| TASK OBJECTIVE |
Work out how many lines of the listing hold the string "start", then answer with that number and nothing else.

| SUPPLIED INFORMATION |
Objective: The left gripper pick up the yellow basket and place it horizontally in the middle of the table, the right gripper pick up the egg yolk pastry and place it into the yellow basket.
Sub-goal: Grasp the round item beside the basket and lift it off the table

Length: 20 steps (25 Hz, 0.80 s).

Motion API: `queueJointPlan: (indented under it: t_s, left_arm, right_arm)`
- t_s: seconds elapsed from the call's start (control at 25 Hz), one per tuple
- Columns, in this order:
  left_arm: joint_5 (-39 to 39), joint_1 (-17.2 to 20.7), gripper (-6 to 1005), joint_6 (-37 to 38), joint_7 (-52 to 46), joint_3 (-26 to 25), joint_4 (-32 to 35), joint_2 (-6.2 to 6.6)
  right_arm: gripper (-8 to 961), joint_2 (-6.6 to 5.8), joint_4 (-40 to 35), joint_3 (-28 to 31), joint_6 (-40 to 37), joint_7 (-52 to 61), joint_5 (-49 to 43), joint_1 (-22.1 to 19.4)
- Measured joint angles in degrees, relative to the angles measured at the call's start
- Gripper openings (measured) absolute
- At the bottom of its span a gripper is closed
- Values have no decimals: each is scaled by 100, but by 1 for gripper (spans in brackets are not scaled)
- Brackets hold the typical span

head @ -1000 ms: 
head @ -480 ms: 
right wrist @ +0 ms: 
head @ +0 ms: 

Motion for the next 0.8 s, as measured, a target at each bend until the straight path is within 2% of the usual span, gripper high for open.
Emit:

| RESPONSE BOX |
2